_Exercise objective_
Exactly as written, restate the material below from its first line through the line containing "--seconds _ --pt", and stop there.

------------------------------------------------------------

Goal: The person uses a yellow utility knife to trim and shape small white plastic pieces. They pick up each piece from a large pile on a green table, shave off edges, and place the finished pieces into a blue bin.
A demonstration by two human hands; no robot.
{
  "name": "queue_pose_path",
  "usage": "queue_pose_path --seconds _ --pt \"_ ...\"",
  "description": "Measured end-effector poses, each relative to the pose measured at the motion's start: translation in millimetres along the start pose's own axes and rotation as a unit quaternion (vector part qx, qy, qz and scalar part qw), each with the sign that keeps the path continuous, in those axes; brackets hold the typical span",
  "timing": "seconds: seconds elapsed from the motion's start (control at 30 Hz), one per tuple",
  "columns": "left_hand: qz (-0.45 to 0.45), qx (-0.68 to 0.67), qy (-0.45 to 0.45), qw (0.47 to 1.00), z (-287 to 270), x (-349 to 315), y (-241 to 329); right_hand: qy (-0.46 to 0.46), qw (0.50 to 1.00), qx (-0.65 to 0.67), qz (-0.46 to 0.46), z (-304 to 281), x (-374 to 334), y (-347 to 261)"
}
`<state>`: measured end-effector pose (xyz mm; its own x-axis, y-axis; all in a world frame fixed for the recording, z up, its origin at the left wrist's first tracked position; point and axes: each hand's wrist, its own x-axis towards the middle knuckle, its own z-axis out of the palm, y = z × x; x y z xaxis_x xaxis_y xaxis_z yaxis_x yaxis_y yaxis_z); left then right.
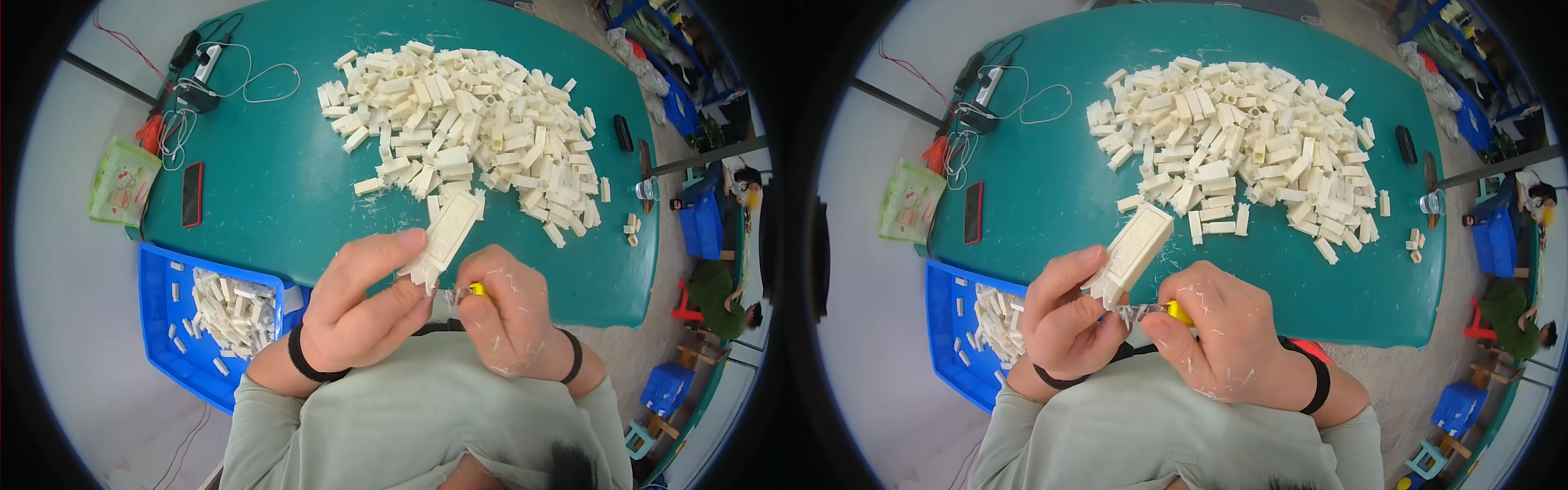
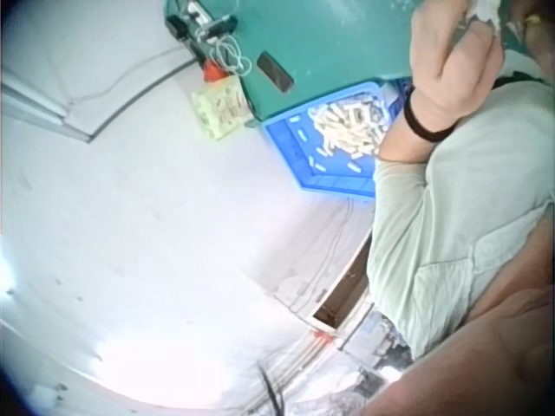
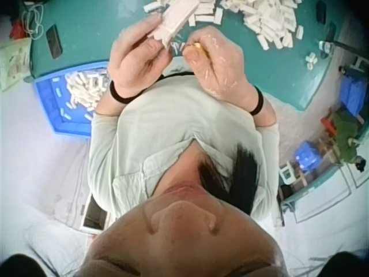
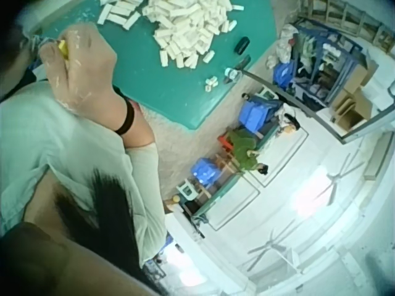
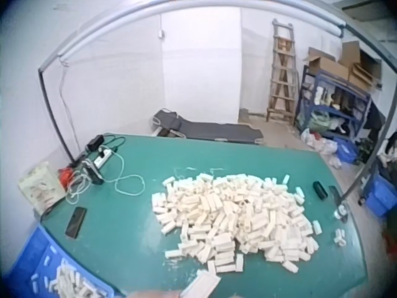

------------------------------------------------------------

_Result_
Goal: The person uses a yellow utility knife to trim and shape small white plastic pieces. They pick up each piece from a large pile on a green table, shave off edges, and place the finished pieces into a blue bin.
A demonstration by two human hands; no robot.
{
  "name": "queue_pose_path",
  "usage": "queue_pose_path --seconds _ --pt \"_ ...\"",

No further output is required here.